EXERCISE INSTRUCTIONS: Set down all of the entries below word for word, with the pictures left out.

(Stored items from a collection)
>>>
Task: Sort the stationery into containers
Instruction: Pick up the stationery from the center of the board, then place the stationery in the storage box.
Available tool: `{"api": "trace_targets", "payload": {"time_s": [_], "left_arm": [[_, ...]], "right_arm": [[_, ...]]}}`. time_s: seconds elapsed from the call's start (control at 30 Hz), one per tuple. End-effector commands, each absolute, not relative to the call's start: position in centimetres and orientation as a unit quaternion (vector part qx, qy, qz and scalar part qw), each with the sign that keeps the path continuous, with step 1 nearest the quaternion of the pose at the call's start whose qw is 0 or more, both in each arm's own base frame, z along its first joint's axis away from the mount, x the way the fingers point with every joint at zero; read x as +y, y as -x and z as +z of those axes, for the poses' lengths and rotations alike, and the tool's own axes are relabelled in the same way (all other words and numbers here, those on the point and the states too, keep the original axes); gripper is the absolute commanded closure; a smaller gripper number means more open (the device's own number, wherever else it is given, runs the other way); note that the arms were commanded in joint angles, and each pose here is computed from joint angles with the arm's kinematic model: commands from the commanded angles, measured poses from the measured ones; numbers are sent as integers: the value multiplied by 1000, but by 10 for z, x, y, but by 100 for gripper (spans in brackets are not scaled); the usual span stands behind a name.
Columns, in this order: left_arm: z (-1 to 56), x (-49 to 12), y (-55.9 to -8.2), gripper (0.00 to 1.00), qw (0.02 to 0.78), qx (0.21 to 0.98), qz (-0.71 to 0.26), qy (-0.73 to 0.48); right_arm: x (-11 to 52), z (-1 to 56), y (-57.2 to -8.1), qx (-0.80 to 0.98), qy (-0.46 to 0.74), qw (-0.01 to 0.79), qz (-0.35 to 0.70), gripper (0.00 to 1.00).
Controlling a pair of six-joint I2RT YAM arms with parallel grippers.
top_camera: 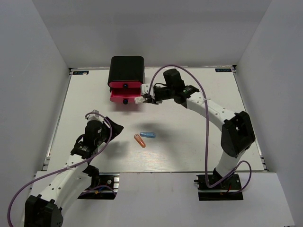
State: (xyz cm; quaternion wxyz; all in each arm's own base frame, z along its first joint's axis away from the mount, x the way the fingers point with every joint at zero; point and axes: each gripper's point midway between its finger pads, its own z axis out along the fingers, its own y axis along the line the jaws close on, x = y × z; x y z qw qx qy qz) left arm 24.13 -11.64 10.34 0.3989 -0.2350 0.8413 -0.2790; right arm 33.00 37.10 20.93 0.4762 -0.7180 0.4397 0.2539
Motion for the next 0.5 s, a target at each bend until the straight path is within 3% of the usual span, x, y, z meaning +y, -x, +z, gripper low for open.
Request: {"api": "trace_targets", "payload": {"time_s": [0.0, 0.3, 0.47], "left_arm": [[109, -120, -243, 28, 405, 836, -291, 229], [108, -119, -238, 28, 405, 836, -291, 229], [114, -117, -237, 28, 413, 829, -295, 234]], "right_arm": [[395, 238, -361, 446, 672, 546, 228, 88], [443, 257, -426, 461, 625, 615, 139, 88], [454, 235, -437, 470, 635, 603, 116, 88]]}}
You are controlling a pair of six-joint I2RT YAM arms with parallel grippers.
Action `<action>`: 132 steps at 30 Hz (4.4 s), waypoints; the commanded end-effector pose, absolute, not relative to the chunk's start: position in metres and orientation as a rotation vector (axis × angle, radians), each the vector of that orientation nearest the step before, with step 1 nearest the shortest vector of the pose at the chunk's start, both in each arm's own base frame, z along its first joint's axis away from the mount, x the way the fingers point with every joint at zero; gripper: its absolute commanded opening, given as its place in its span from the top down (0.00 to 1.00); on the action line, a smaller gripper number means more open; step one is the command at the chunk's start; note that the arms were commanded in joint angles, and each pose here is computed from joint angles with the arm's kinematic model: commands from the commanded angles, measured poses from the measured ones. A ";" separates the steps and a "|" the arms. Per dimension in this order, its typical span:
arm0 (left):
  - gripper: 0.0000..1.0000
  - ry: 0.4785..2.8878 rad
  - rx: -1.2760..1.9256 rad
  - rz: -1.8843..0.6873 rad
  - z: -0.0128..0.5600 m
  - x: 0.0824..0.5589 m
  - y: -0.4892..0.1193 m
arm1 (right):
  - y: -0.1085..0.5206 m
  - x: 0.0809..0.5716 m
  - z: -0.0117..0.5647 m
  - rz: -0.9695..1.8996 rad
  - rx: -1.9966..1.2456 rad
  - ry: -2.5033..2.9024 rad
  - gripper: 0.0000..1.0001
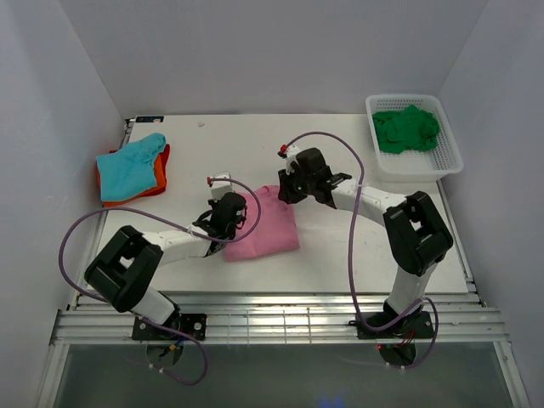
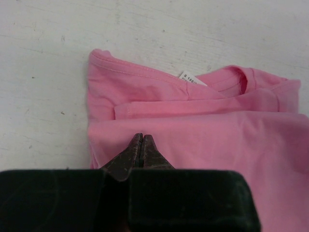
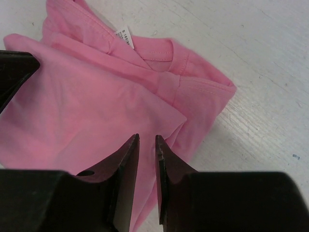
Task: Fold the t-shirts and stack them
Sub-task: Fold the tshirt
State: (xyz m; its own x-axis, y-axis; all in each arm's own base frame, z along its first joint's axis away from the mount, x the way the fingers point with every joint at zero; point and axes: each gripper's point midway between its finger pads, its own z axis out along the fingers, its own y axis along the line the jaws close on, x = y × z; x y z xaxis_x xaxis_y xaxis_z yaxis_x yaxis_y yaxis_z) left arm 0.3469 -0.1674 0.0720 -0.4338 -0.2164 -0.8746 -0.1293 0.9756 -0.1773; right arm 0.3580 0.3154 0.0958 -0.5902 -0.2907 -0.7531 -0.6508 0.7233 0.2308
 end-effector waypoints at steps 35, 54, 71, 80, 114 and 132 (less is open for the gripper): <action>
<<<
ANSWER TO THE PROBLEM:
Task: Sort the stationery into containers
Instruction: Pick up the stationery from the center of the board, then place the stationery in the storage box.
Available tool: `{"api": "trace_targets", "payload": {"time_s": [_], "left_arm": [[_, ...]], "right_arm": [[_, ...]]}}`. time_s: seconds elapsed from the call's start (control at 30 Hz), one per tuple. End-effector commands, each absolute, not relative to the call's start: position in centimetres and orientation as a unit quaternion (vector part qx, qy, qz and scalar part qw), each with the sign that keeps the path continuous, with step 1 nearest the quaternion of the pose at the call's start whose qw is 0 or more, both in each arm's own base frame, z along its first joint's axis away from the mount, x the way the fingers point with every joint at zero; read x as +y, y as -x and z as +z of those axes, for the poses' lengths and rotations alike, and the tool's own axes are relabelled in the same way (all other words and numbers here, those on the point and the states too, keep the original axes); gripper is the absolute commanded closure; a smaller gripper number means more open (the device's own number, wherever else it is given, runs the other way); note that the arms were commanded in joint angles, and each pose here is computed from joint angles with the arm's kinematic model: commands from the commanded angles, measured poses from the measured ones; numbers are sent as integers: the value multiplied by 1000, but by 10 for z, x, y, but by 100 for gripper (spans in brackets are not scaled); the usual span stands behind a name.
Columns, in this order: left_arm: z (-1 to 56), x (-49 to 12), y (-55.9 to -8.2), gripper (0.00 to 1.00), qw (0.02 to 0.78), qx (0.21 to 0.98), qz (-0.71 to 0.26), qy (-0.73 to 0.48); right_arm: x (-11 to 52), z (-1 to 56), y (-57.2 to -8.1), qx (-0.80 to 0.98), qy (-0.46 to 0.74), qw (-0.01 to 0.79), qz (-0.35 to 0.70), gripper (0.00 to 1.00).
Controlling a pair of six-joint I2RT YAM arms with parallel grippers.
top_camera: 
State: (xyz cm; quaternion wxyz; all in each arm's own base frame, z along its first joint's axis away from the mount, x the way the fingers point with every joint at zero; point and axes: each gripper's point midway between its finger pads, its own z axis out along the fingers, its own y axis along the line the jaws close on, x = y × z; x y z qw qx qy qz) left arm 24.13 -11.64 10.34 0.3989 -0.2350 0.8413 -0.2790; right arm 33.00 37.10 20.93 0.4762 -0.7180 0.4397 0.2539
Motion for the next 0.5 s, a target at each bend until the straight path is within 3% of the usual span, x, y, z meaning +y, -x, +z, gripper low for open.
Request: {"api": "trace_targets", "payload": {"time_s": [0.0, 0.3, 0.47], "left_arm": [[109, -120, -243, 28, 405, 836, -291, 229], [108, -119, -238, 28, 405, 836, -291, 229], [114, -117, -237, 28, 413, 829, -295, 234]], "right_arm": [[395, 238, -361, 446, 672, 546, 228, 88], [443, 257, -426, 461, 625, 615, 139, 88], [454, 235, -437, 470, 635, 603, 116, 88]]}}
You are controlling a pair of six-joint I2RT YAM arms with parallel grippers.
Action `<action>`: 132 steps at 30 Hz (4.4 s), waypoints; the commanded end-effector pose, absolute, not relative to the chunk's start: position in metres and orientation as a rotation vector (axis × angle, radians), each the vector of that orientation nearest the step before, with step 1 nearest the shortest vector of the pose at the chunk's start, both in each arm's own base frame, z along its first joint's axis away from the mount, x the way the fingers point with every joint at zero; gripper: its absolute commanded opening, given as its place in its span from the top down (0.00 to 1.00); on the action line, a smaller gripper number means more open; step one is the command at the chunk's start; note that the arms were commanded in joint angles, and each pose here is computed from joint angles with the arm's kinematic model: commands from the commanded angles, measured poses from the measured ones. A ";" separates the steps and a "|" the arms. Per dimension in this order, its typical span:
arm0 (left):
  - gripper: 0.0000..1.0000
  - ry: 0.4785..2.8878 rad
  - rx: -1.2760..1.9256 rad
  - rz: -1.8843..0.6873 rad
  - z: -0.0128..0.5600 m
  - x: 0.0824..0.5589 m
  - y: -0.4892..0.1193 m
arm1 (right):
  - y: -0.1085..0.5206 m
  - x: 0.0809..0.5716 m
  - z: -0.0117..0.5647 m
  - rz: -0.9695..1.8996 rad
  - rx: -1.9966..1.2456 rad
  - ry: -2.5033..2.9024 rad
  - gripper: 0.0000..1.0001
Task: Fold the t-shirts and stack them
Sub-task: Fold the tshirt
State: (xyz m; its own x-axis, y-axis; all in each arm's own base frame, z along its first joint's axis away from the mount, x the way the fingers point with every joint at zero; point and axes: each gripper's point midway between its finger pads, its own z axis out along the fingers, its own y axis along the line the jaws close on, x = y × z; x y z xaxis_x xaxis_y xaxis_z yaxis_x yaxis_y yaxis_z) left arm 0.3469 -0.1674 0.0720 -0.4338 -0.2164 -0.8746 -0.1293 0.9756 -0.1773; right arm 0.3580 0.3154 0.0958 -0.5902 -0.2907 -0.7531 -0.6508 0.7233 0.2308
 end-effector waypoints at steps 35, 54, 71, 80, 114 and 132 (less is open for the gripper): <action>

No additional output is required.